Но такое сужение Эдипом своего мира не привело к полному отрицанию сознания. В этом месте трагедии Софокла Эдип опять удаляется в изгнание, которое Мэй рассматривал как символическое выражение самоизоляции и остракизма. Затем мы видим Эдипа стариком, тяжело переживающим свою трагедию и принимающим на себя ответственность за убийство собственного отца и женитьбу на собственной матери. Его размышления в конце жизни принесли ему спокойствие и понимание, дали ему силы встретить смерть с радостью и смирением. Главные темы истории Эдипа — рождение, изгнание и разлука с близкими, самоотождествление, инцест и отцеубийство, давление вины и, в конце концов, сознательные размышления о своей жизни и смерть — затрагивают каждого из нас и наделяют этот миф мощной исцеляющей энергетикой.
Взгляды Мэя на значение мифов можно сравнить с идеей Юнга о том, что коллективное бессознательное в мифах есть архетипические структуры в человеческом опыте, которые ведут к универсальным образам, лежащим за пределами наших личных впечатлений. Как и архетипы, мифы могут вносить свой вклад в наш психологический рост, если мы воспримем их и позволим себе увидеть в них новую реальность. В то же время, если мы отрицаем универсальность мифа, считая его всего лишь устаревшим и ненаучным объяснением мира, мы рискуем впасть в отчуждение, духовную апатию и внутреннюю пустоту — основные составляющие психической патологии.

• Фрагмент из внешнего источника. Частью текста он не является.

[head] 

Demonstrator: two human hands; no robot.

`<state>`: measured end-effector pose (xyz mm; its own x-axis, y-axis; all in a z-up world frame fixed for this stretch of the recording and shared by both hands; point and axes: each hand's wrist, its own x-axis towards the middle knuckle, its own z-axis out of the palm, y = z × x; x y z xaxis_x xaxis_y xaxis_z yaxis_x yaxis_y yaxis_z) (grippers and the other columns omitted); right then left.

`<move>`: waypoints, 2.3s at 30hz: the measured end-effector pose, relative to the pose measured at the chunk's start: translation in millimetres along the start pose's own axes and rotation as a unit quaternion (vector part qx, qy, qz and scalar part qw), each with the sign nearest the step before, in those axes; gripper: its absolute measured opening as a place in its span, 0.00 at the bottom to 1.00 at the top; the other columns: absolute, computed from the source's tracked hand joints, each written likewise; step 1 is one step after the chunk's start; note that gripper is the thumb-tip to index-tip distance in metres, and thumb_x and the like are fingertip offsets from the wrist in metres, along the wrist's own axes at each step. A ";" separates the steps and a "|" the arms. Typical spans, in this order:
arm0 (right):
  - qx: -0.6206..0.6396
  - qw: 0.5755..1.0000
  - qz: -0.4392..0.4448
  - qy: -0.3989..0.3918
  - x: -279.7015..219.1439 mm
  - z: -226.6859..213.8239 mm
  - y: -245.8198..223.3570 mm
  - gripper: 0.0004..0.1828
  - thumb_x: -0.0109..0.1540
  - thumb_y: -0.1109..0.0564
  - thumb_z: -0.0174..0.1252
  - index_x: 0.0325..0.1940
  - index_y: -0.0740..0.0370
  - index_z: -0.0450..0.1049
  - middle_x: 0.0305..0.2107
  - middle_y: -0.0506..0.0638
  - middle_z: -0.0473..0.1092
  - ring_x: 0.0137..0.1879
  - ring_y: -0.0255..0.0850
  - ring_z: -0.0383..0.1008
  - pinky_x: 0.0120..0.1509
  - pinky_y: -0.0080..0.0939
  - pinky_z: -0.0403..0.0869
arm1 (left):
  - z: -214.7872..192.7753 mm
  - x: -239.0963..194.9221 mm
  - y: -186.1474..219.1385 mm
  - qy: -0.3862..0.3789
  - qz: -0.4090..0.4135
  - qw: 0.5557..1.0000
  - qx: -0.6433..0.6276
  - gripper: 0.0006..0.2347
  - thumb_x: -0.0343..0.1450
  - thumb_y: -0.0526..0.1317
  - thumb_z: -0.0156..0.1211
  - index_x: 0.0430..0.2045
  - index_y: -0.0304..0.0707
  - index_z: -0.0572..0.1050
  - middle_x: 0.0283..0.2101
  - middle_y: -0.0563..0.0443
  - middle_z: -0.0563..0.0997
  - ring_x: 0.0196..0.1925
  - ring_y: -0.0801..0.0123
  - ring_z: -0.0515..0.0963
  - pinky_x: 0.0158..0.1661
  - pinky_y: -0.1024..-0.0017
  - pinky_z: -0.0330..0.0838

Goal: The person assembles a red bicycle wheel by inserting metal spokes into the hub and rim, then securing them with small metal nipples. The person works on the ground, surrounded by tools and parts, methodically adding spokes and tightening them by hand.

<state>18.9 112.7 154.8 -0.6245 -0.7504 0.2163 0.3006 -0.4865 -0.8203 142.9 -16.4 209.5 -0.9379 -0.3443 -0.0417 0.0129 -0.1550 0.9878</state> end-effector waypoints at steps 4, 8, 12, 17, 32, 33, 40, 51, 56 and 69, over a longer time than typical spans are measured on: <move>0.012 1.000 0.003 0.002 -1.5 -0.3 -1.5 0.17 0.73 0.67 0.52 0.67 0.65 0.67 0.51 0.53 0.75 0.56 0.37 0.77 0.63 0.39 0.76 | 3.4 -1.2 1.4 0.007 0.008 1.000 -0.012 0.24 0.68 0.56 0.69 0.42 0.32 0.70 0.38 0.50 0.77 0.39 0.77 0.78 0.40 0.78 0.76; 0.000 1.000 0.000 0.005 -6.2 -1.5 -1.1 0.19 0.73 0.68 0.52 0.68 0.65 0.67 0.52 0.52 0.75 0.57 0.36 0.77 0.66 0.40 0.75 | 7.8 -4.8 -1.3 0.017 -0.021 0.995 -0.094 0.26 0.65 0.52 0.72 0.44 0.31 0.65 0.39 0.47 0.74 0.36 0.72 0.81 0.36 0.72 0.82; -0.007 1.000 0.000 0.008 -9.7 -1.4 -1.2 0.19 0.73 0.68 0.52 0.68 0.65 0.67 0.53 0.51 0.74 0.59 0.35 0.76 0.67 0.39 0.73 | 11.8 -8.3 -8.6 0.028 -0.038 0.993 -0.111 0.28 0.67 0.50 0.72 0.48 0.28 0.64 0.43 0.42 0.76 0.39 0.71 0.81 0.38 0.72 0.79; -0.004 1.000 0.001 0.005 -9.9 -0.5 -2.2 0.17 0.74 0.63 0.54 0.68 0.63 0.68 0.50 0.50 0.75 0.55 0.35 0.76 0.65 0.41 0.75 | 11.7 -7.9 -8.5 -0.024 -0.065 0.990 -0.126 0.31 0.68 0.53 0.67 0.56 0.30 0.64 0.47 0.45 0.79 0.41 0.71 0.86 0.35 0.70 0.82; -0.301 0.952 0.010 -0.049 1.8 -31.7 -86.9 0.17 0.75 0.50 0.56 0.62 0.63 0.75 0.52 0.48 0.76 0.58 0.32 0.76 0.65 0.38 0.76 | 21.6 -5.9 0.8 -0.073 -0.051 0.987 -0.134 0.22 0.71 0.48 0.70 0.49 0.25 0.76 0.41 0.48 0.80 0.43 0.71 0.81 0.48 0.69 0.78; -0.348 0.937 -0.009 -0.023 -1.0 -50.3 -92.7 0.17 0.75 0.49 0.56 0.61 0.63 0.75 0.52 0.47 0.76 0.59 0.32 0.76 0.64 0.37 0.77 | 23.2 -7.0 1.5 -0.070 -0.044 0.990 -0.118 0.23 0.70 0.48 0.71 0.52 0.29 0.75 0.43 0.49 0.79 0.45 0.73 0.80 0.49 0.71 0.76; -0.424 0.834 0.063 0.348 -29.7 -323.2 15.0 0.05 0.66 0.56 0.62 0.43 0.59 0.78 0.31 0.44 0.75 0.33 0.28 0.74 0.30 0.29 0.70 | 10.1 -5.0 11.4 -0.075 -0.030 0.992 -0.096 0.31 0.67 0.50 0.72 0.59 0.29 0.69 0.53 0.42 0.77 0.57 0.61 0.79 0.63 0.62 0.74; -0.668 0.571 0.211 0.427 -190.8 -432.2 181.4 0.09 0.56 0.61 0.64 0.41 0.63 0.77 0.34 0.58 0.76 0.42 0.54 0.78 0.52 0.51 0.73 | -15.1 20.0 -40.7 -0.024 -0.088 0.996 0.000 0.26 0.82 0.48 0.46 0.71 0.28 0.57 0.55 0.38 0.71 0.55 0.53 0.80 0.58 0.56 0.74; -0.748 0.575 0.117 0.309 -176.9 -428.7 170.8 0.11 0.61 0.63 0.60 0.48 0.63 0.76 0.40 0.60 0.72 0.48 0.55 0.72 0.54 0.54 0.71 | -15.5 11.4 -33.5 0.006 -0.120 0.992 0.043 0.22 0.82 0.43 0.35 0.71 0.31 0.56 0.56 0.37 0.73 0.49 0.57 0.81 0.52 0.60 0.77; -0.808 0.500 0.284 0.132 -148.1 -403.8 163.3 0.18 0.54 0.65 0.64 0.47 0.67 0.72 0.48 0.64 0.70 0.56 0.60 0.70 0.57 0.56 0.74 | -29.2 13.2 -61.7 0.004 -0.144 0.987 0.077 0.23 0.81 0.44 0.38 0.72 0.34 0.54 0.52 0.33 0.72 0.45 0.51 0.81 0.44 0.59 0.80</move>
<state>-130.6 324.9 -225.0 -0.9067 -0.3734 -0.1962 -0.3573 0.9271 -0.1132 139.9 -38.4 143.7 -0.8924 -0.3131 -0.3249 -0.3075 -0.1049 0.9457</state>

По мнению Мэя, не тревога и чувство вины, а чувство пустоты и апатия являются главными болезнями нашего времени. Когда люди отрицают свою судьбу или отрицают позитивное значение мифа, они теряют цель жизни, теряют направление движения. Без цели и направления люди становятся слабыми и склонными к различным проявлениям самозащитного и саморазрушительного поведения.
Человек не может долго пребывать в состоянии пустоты, и если он не развивается, не движется вперед к какой-либо цели, то он не просто останавливается на месте, поскольку подавленные возможности трансформируются в болезненность и отчаяние, а порой и в деструктивные действия (May, 1953, р. 24).
Многие люди в современном западном рбществе испытывают чувство отчуждения от мира (
В понимании Мэя, психопатология — это «неспособность принимать участие в делах, чувствах и мыслях других людей и делиться своими переживаниями с другими» (May, 1981, р. 21). У психически неуравновешенного человека отсутствуют навыки общения с окружающим миром, он отрицает свою судьбу и в процессе этого отрицания теряет свободу. Он обнаруживает в своем поведении множество невротических симптомов, не стремясь вернуть свою свободу, а желая еще дальше уйти от самой возможности ее достижения. Симптомы сужают феноменологический мир личности до тех пределов, в которых ей легко с ним справиться. Внутренне несвободный человек создает для себя жесткую реальность, в которой ему не обязательно делать выбор.
Симптомы могут быть временными, как, например, в случае головной боли, вызванной стрессом, а могут быть относительно постоянными и происходить из впечатлений раннего детства.
В отличие от Фрейда, Адлера, Роджерса и других теоретиков личности, опиравшихся на богатый клинический опыт, Мэй не основал школу со множеством горячих последователей и четко определенной методикой. Тем не менее он очень много писал о предмете психотерапии.
Как уже отмечалось выше, Мэй не считал тревогу и чувство вины главными составляющими психических расстройств и, следовательно, видел цель терапии не в том, чтобы успокоить эти чувства. Он считал, что неправильно ориентировать психотерапию на излечение пациента от конкретной болезни или на решение его конкретной проблемы. Вместо этого он ставил перед терапией задачу сделать людей более человечными, помочь им расширить и развить свое сознание, подтолкнув их тем самым к возможности свободного выбора. Возможность выбора, в свою очередь, ведет к росту свободы и одновременно ответственности.